# TT Mk3 / R4.



## R5T (Apr 24, 2008)

'Mini R8' is raring to go!
New R4 is coming - and zero-emissions model based on e-tron concept is set to top the range


































Here are the pictures that show Audi is on a real charge when it comes to electric sports cars.

This is the preview of the new R4 - a production version of the stunning electric e-tron concept car, revealed at last month's Frankfurt Motor Show.

The R4 is also likely to spawn petrol-engined versions, giving the R8 a much anticipated smaller brother coupé that sits above the TT in the range.

Wowing crowds with its zero emissions electric powertrain, the e-tron was a big hit at Frankfurt. But only now has Audi of America's president Johan de Nysschen confirmed the Tesla Roadster rival will reach showrooms.

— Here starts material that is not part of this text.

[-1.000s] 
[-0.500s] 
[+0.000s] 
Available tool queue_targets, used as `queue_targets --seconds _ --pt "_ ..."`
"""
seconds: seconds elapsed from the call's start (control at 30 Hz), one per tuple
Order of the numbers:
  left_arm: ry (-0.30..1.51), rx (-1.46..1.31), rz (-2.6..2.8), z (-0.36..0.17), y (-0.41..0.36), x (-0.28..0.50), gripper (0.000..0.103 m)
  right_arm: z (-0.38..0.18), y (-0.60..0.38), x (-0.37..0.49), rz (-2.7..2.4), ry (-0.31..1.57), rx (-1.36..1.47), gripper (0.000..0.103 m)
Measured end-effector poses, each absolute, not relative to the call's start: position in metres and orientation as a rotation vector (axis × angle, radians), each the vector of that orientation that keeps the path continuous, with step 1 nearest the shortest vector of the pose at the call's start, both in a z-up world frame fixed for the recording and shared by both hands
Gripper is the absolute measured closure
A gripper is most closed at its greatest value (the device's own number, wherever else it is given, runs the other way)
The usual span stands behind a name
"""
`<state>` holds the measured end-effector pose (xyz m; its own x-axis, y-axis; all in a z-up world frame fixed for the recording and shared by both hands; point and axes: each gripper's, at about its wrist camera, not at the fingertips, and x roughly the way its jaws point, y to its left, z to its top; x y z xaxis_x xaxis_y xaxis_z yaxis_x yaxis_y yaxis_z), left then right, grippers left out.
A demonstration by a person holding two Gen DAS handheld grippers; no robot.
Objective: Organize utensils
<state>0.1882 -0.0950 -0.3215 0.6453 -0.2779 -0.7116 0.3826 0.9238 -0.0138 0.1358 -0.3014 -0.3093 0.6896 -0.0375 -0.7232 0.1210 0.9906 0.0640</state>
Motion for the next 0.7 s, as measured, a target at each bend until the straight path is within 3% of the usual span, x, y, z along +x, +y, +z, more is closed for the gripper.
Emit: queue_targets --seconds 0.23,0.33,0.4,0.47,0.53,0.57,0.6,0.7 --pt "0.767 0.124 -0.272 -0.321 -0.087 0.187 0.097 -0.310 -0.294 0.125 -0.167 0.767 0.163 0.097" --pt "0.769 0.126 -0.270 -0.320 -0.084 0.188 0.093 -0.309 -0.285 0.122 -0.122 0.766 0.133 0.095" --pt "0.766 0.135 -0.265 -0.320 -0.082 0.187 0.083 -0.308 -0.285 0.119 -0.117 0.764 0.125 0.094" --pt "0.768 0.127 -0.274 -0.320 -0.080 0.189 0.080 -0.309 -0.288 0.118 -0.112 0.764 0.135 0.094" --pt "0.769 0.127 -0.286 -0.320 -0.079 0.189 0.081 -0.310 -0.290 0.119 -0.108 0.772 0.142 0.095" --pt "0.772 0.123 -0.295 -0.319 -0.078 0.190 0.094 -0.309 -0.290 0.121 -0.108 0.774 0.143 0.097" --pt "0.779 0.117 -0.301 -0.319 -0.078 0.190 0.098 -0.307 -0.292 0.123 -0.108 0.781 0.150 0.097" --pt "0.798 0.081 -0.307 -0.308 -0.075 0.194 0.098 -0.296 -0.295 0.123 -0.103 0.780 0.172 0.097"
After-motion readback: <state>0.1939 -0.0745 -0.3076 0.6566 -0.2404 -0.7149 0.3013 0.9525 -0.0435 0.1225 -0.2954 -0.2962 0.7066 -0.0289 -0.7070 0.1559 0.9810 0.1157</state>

The project is likely to be helped by Audi's joint venture with fellow VW Group firm, Porsche, which will see the R4 share a new chassis with the next-generation Boxster and Cayman.

This new sports car range will feature an electric version at the very top of the line-up, with petrol versions underneath.

As you can see from our illustrations, it will look striking. It mixes the compact, squat proportions of the e-tron concept car with amazing design cues such as those LED C-shaped headlights, along with a trademark Audi grille and scalloped sides. Seen here in targa-topped roadster trim, it will also be available as a coupé and a drop-top.

The new flagship will be powered by a development of the e-tron's electric powertrain. There's a lithium-ion battery pack with four electric motors, two on each axle, giving it a fresh take on Audi's quattro four-wheel-drive theme.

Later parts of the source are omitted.